Sep 14, 2020
By Christine Heidenrich
Imagine a photo taken before the 1970s. You’re probably thinking of a black and white image, because color was not in common use before then.
Yet, unbelievably, I recently had the chance to review and scan hundreds of color transparencies of military aviation-related images from World War II as an intern with the Aeronautics Department. The photos are part of the Air Force and Navy collections at the National Archives and Records Administration in College Park, Maryland, which I reviewed as part of the Museum's research for upcoming exhibitions. Though the war started in Europe over 80 years ago, color makes the photos seem so contemporary that they could have been shot yesterday. The people seem like anyone you would see today (aside from some of the fashion and hairstyles), and the color accents on the planes make them pop.
What particularly drew my attention were the images of women, since at the time they were not allowed to serve their country through military enlistment to the same extent as men. When reviewing the Navy collection, I saw images of women who served in the Navy’s reserve force for women, the WAVES (Women Accepted for Volunteer Emergency Service). Approved by Congress and signed into law by President Franklin D. Roosevelt in 1942, the WAVES program recruited women between 18 and 36 years old (and officers between 20 and 50) to serve onshore in the continental United States. Many of these women, starting in 1944, also served in Alaska and Hawaii.

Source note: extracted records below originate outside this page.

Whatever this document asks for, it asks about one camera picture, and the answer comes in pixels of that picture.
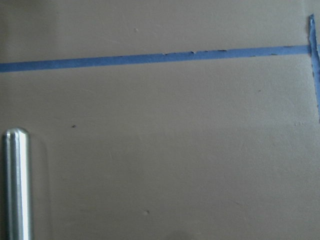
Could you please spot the steel muddler with black tip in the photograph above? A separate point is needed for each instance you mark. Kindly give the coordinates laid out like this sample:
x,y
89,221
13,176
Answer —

In addition to clerical and hospital jobs, Navy women worked in aviation units – in fact, according to the National WWII Museum, the majority of WAVES were assigned to aviation units. Women maintained aircraft, tested parachutes, were domestic air traffic controllers and weather specialists, and trained men in navigation and gunnery. The WAVES trained male celestial navigators using one of the most sophisticated training devices of the time, the Link Celestial Navigation Trainer (one of our previous posts explored WAVES as celestial navigation trainers). The photos of WAVES in aviation jobs showed them fixing aircraft, guiding planes for the Naval Air Transport Service, making metal parts as machinists and metalsmiths, and doing other work. In all, about 90,000 women served in the WAVES at enlisted and officer ranks (most were white; only two officers and 70 enlisted women were African American because the Navy only recruited them late in the war). Susan Godson’s book Serving Proudly: A History of Women in the U.S. Navy, written for the Naval Historical Center, also explores the history of the WAVES.
During World War I, the Navy recruited women in to provide clerical support and work various other jobs from switchboard operator to painter to translator, but after the war ended, they were demobilized, and the Naval Reserve Act of 1916, which had not specified gender, was rewritten to authorize only men to enlist, though female nurses could serve.
The WAVES program offered women who weren’t nurses the first chance to serve in the Navy. Women got a permanent place in the Navy and in other U.S. military branches with passage of the Women’s Armed Forces Integration Act of 1948. It’s good to know that the history of the WAVES in World War II, an important part of women’s military history, is represented in records of enduring value that will be preserved for current and future generations to learn from and appreciate.
Christine Heidenrich completed an internship with the Aeronautics Department in 2019.